- **Activity**
Work through the data line by line, gathering every line that has the word "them".

========================================

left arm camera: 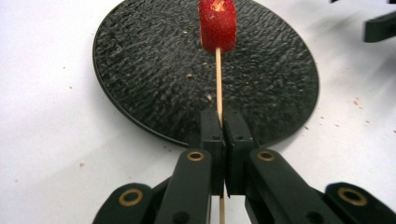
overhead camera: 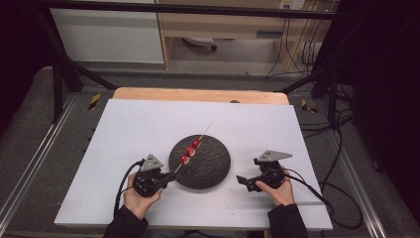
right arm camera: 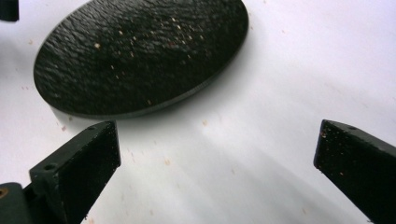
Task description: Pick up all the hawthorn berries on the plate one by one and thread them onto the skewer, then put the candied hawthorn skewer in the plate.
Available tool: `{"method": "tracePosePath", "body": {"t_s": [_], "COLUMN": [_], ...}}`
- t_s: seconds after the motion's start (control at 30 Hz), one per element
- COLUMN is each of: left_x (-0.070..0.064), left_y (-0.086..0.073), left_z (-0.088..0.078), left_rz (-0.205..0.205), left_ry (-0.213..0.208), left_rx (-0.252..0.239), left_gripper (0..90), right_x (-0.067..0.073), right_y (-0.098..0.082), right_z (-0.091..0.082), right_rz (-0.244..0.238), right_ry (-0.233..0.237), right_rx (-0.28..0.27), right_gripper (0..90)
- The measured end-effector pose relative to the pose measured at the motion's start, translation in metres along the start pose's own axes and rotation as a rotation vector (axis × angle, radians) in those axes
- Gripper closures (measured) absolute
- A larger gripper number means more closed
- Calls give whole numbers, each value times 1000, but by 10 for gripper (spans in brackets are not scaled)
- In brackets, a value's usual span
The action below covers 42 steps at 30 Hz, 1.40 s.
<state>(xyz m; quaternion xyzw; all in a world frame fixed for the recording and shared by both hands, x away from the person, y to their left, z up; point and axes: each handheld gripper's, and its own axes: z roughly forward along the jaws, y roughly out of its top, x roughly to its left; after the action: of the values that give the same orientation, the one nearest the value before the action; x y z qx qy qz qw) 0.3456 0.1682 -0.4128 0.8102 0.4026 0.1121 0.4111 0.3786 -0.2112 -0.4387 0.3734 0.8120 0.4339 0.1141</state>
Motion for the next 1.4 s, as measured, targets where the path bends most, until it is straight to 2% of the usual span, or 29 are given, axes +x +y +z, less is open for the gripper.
{"method": "tracePosePath", "body": {"t_s": [0.17,0.43,0.53,0.6,0.97,1.17,1.4], "left_x": [1,-1,-2,-3,-9,-15,-19], "left_y": [7,12,14,14,22,29,31], "left_z": [12,26,30,33,40,46,52], "left_rz": [7,12,27,22,43,52,66], "left_ry": [26,21,35,37,58,98,111], "left_rx": [45,120,150,166,226,270,271], "left_gripper": [885,884,884,884,881,879,878], "right_x": [-3,-7,-9,-10,-11,-12,-15], "right_y": [-10,-24,-28,-30,-33,-35,-37], "right_z": [-8,-16,-18,-20,-23,-26,-27], "right_rz": [0,14,23,29,36,45,46], "right_ry": [-12,-29,-39,-42,-45,-43,-45], "right_rx": [11,7,14,13,6,-4,-2], "right_gripper": [13,12,12,12,12,13,13]}}
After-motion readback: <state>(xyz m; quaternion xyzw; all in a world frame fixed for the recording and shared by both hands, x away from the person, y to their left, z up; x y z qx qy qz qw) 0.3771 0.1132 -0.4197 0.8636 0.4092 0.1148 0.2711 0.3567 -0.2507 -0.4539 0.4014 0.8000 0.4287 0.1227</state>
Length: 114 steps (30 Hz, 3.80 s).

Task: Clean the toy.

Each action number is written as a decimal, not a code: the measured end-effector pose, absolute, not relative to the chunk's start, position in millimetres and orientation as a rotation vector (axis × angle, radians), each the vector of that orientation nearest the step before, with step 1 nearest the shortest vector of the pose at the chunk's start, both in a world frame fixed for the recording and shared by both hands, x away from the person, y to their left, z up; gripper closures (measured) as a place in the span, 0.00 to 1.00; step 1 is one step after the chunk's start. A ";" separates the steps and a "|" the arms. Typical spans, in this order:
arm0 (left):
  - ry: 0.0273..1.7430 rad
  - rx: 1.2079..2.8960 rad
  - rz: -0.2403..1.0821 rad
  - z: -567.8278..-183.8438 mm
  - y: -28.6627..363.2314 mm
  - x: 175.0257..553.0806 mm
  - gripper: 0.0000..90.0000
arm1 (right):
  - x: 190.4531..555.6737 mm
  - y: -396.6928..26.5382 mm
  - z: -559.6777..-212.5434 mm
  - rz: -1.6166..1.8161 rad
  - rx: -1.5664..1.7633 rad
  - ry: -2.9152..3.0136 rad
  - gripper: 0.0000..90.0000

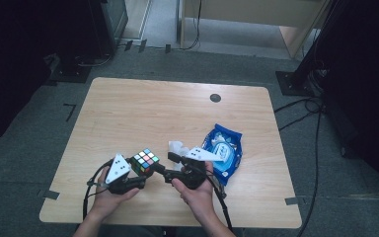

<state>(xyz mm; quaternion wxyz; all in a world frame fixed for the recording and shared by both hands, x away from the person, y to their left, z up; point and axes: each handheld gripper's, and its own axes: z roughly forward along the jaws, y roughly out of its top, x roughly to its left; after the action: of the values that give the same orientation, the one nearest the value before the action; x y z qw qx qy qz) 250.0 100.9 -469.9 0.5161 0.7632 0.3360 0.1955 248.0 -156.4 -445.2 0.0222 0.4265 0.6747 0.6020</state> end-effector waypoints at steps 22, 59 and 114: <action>0.844 1.747 0.332 -461.0 88.7 246.6 0.38 | 227.7 -102.6 -478.6 1.650 1.055 2.091 0.35; 0.837 1.731 0.255 -455.5 90.3 246.4 0.38 | 223.7 -108.0 -479.6 1.561 1.009 2.040 0.37; 0.540 2.031 0.684 -487.1 77.8 237.9 0.38 | 269.5 -164.7 -441.1 1.660 1.350 2.373 0.35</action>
<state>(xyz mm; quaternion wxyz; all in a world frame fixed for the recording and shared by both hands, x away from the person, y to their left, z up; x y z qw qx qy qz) 237.9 77.8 -487.1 0.4491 0.8211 0.2183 0.2766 269.5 -164.7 -441.1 -0.0268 0.4222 0.7425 0.5193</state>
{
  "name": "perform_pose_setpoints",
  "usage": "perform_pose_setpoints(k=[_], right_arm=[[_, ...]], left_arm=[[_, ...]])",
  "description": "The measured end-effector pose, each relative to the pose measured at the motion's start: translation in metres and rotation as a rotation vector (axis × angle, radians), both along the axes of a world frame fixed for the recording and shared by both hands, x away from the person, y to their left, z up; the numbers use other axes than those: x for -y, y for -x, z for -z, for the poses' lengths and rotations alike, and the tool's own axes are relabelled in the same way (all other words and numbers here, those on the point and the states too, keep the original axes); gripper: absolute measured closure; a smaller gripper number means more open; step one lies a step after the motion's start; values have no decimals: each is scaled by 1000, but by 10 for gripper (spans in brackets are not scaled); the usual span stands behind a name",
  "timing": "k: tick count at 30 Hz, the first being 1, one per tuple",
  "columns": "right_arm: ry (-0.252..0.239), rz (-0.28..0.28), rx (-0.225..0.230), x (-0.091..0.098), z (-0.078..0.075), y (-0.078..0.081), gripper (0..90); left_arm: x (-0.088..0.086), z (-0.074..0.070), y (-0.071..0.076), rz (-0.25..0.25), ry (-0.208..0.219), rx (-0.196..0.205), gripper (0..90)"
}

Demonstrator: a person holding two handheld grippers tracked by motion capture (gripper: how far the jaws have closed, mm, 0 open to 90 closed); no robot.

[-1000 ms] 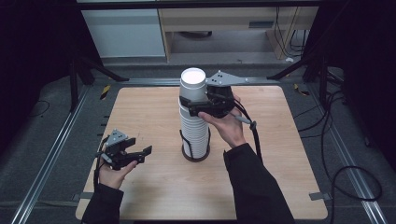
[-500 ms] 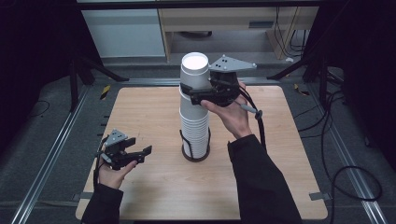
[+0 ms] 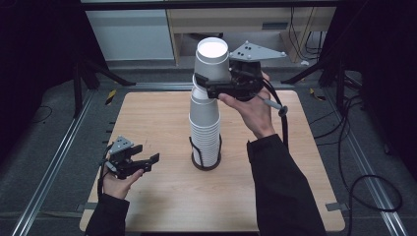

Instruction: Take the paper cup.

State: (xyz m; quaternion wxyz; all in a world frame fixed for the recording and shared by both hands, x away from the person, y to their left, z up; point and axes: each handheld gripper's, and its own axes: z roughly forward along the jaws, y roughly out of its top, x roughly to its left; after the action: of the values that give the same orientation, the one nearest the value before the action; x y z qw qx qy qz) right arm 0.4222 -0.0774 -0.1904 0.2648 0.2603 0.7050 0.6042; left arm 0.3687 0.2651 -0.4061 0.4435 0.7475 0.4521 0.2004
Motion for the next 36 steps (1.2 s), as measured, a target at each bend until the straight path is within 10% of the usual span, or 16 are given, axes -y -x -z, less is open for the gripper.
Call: perform_pose_setpoints(k=[12,36], right_arm=[[62,1,4,45,6,17,162],[141,-75,-113,114,106,52,160]], left_arm=[[4,0,0,16,-2,-8,226],[27,-5,0,104,-30,-15,229]])
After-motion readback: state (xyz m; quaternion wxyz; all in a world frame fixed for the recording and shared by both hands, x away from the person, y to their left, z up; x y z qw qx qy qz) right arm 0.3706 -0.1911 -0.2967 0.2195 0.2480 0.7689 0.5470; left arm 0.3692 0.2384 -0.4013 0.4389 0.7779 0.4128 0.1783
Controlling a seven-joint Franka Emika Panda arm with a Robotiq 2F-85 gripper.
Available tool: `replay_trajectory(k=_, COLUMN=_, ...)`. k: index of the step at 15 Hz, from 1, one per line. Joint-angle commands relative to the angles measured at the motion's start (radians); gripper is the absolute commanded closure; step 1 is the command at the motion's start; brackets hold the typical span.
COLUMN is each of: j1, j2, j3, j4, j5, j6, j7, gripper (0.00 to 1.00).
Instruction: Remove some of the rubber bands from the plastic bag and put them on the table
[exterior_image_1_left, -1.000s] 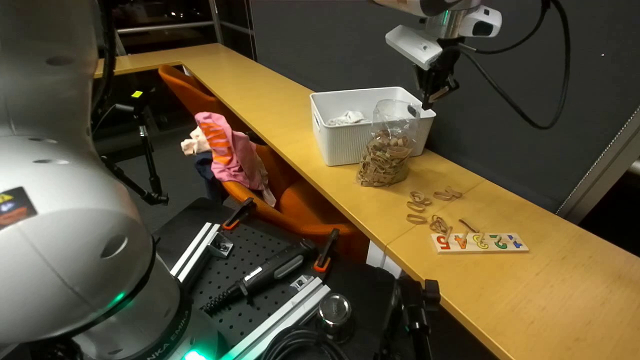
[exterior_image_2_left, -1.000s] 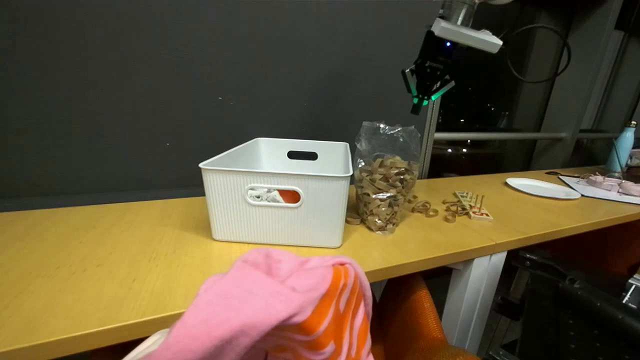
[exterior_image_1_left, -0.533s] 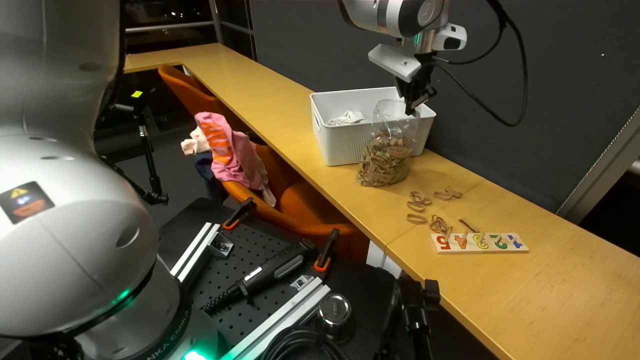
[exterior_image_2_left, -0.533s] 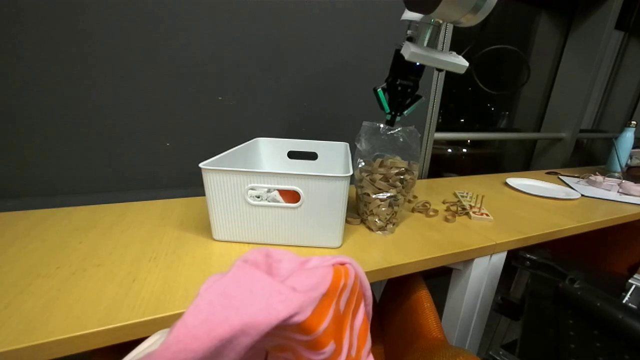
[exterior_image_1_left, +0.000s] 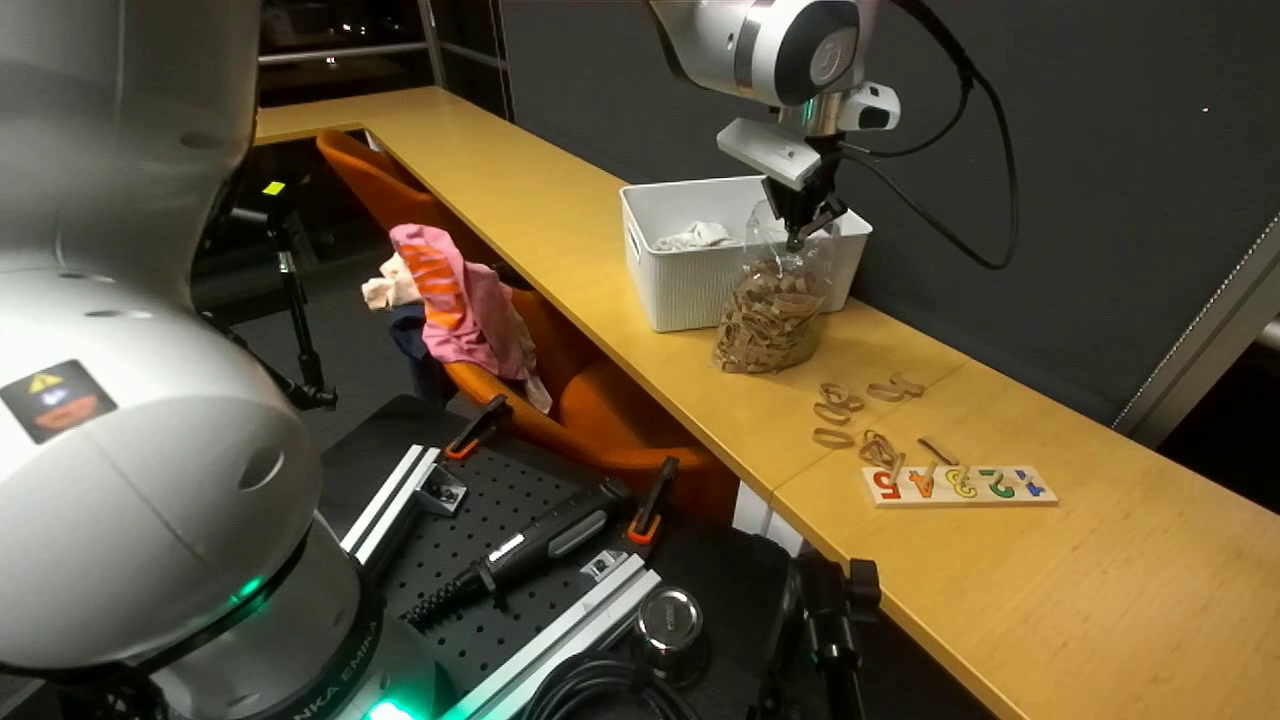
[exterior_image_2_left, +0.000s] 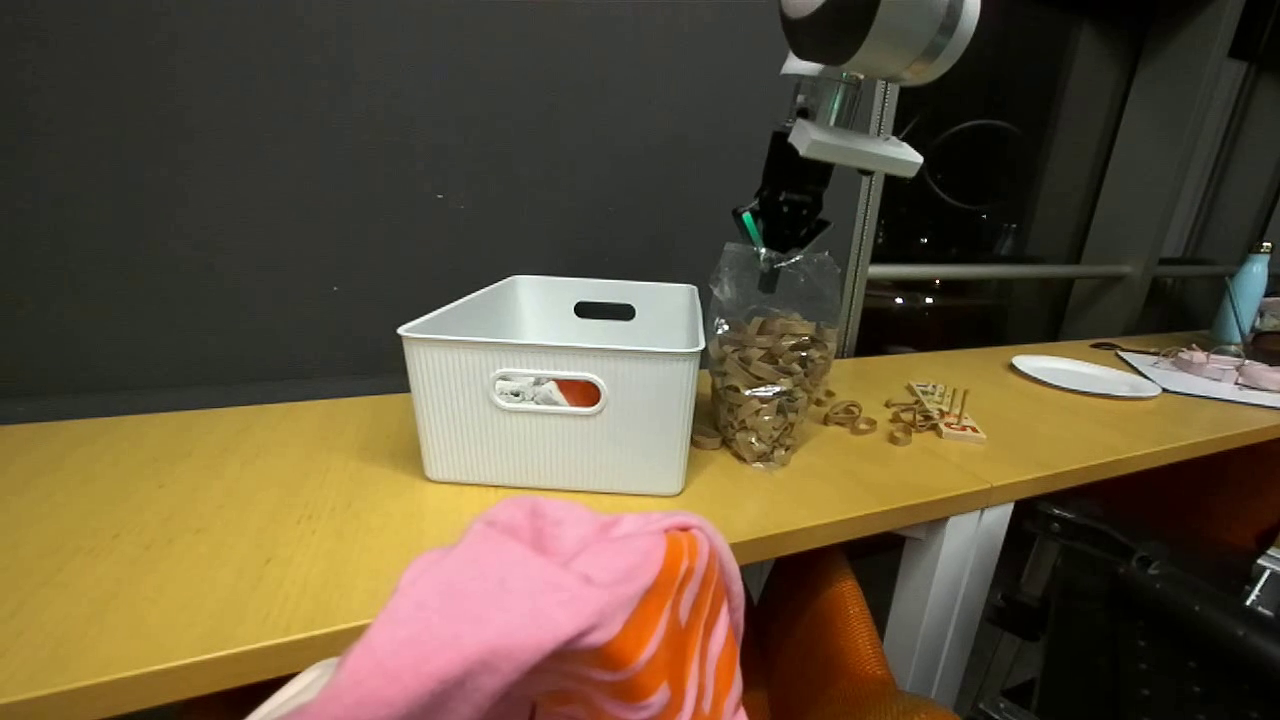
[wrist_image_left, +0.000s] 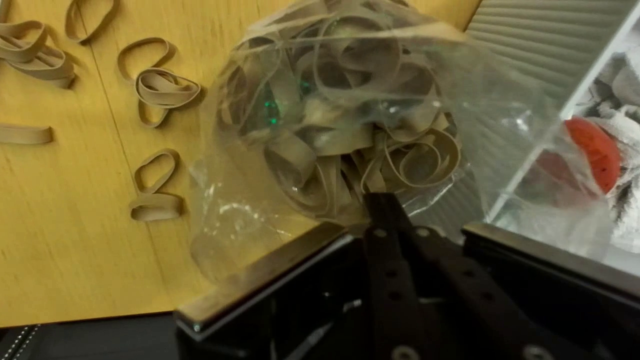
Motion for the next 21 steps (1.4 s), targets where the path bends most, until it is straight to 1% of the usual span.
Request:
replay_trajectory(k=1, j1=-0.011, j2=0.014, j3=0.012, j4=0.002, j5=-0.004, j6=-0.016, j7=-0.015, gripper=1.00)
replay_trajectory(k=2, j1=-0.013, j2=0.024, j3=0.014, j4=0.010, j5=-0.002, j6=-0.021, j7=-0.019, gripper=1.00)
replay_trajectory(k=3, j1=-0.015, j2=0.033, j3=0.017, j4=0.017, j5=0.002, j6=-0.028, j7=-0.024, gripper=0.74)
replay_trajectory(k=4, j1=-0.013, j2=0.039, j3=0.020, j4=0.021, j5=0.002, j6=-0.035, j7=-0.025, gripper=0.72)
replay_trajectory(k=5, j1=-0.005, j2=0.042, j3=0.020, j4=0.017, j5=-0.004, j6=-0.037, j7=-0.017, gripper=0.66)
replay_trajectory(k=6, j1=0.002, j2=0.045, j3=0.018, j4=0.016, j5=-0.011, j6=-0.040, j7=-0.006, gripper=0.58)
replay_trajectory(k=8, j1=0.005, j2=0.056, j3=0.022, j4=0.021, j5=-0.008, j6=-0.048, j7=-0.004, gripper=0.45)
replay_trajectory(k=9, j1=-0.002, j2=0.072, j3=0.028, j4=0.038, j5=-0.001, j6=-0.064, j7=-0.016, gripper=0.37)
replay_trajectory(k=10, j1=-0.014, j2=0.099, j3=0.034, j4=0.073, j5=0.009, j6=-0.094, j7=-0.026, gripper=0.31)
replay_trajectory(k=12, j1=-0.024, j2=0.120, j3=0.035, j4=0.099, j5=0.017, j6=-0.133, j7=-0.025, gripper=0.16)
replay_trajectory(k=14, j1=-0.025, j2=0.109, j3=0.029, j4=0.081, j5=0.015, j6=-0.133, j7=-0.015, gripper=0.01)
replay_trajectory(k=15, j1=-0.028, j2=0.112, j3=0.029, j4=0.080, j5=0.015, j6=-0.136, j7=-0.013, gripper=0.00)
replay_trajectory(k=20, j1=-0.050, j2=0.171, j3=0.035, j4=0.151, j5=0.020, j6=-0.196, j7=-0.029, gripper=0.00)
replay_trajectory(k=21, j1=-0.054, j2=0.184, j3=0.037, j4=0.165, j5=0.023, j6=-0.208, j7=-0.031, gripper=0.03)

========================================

- **Response for this exercise**
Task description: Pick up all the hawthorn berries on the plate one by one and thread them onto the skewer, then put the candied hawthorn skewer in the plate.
Instruction: Remove some of the rubber bands from the plastic bag and put them on the table

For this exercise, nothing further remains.